60 Anos da Revolução cubana: resistência social na América Latina e construção de alternativas ao capitalismo
A “Revolução Cubana” após 60 anos mantém seu poder atrativo sobre o imaginário social e histórico latino-americano. Como nos evidenciou Hobsbawm (1995) a “revolução cubana foi tudo: romance, heroísmo, generosidade de sua juventude, um povo exultante (...)”. Na história das últimas seis décadas a revolução cubana representou, sobretudo resistência, persistência e inventividade histórica
Há aproximadamente 60 anos, em janeiro de 1959, um movimento formado em grande parte por jovens lutadores cubanos ensejavam um dos maiores feitos históricos na América Latina. A libertação de Cuba do julgo opressor norte-americano foi um feito comemorado em todo planeta, seja pelo inusitado de, em pleno “quintal” da maior potência imperialista forjada pelo capitalismo do século XX, se estabelecer um projeto que se opõe ao colonialismo; seja, por conta de que o movimento que se constrói se mostra autônomo a qualquer outro interesse internacional, ensejando uma perspectiva libertária pouco vista em outros episódios, particularmente depois das grandes experiências revolucionária russa e chinesa.

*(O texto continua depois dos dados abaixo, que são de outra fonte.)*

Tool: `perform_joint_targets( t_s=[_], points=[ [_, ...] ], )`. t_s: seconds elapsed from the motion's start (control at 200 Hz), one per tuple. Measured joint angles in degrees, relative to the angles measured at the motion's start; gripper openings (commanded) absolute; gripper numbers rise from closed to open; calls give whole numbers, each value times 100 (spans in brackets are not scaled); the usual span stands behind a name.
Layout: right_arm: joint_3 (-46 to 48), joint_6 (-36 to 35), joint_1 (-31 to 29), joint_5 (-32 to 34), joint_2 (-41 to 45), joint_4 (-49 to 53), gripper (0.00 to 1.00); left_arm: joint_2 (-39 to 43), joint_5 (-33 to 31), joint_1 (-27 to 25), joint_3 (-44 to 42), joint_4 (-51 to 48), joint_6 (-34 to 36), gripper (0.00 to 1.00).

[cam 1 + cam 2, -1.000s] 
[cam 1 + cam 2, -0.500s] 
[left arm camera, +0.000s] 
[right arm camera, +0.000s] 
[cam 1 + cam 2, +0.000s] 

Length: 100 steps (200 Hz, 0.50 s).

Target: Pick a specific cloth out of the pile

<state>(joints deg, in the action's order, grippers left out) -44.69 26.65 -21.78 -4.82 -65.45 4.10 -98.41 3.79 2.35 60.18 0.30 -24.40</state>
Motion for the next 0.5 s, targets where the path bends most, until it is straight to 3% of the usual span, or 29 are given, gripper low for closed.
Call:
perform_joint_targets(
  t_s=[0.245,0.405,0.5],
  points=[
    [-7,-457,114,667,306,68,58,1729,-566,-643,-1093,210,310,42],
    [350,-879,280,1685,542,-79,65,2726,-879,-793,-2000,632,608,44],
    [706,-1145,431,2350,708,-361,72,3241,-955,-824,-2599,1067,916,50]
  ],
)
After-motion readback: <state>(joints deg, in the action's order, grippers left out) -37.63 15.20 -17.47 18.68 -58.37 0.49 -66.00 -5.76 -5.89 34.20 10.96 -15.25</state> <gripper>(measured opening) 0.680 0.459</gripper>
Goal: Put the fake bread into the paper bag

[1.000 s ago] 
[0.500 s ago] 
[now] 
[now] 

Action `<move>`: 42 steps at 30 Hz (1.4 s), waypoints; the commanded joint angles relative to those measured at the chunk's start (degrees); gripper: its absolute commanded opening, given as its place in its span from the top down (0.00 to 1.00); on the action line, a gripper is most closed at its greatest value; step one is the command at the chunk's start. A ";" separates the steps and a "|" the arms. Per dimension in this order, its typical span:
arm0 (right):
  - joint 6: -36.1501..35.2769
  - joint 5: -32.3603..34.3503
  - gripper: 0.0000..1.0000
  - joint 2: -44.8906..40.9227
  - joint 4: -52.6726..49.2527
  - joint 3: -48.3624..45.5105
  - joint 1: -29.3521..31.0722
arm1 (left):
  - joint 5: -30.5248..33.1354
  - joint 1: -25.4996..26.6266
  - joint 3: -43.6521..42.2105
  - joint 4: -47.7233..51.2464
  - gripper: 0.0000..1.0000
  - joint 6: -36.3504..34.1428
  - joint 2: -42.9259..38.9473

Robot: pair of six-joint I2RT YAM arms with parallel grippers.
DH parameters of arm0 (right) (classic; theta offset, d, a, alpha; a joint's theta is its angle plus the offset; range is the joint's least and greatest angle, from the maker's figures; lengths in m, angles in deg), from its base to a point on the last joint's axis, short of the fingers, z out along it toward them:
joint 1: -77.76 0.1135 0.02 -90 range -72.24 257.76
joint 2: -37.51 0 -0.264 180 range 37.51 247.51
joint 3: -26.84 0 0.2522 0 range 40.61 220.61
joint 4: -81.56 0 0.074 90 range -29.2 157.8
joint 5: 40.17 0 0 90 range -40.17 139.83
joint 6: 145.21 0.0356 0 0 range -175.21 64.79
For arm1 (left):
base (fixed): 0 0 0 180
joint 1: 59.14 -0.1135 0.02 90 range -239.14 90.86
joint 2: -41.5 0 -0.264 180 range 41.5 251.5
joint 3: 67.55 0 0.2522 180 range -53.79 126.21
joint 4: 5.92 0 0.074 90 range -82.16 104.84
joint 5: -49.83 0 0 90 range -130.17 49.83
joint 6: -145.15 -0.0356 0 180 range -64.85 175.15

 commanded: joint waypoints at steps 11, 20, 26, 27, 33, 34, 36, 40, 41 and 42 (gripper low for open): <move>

Em uma época de contra-revolução em grande parte da latino-américa, especialmente num momento em que o retrocesso histórico parece se impor como uma sombra irracional sobre o Brasil, retornar criticamente a experiência revolucionária cubana nos parece um formidável convite a se discutir o futuro da América latina. Porém, a experiência cubana se torna mais formidável para além da sua origem e da rebeldia da dupla Fidel e Che, torna-se uma condição de estudo ao suportar um ignóbil bloqueio continental que já teria quebrado qualquer outra nação.
O que faz Cuba tão distinta; o que torna o povo cubano tão senhor do seu próprio destino e como a lógica econômica do capitalismo imperialista, muito fortemente no atual momento neoliberal, é suportado pelo povo cubano e, mesmo frente ao fim do socialismo real soviético, manteve a perspectiva socialista. Entretanto, deve-se perguntar também sobre os limites possíveis de tal resistência.
Após 60 anos a revolução cubana mantém muito da sua atração, sendo que a interação e modificações sociais e econômicas ocorridas se revestem de muitos elementos que valem ser analisados.
Um primeiro aspecto importante a ser visualizado refere-se às condições de ruptura das formações periféricas em relação aos centros capitalistas, a chamada condição de dependência. Como demonstra o professor Pericás (2018) a experiência do planejamento em Cuba, enquanto condição para produção de excedentes econômicos necessários que superasse o atraso colonial requereu um gigantesco movimento de formação técnica e social, sendo que, vale lembrar, a participação cooperativa da antiga URSS foi de fato imprescindível; porém, Tablada (2017) nos lembra de que não haverá socialismo “se a economia não se submeter a uma ética, desde suas raízes, diferente da ética capitalista”. A experiência cubana assume notório interesse por essa interação entre a dinâmica técnica do planejamento, no estilo soviético, e a urdidura ética que a experiência concreta estabeleceu.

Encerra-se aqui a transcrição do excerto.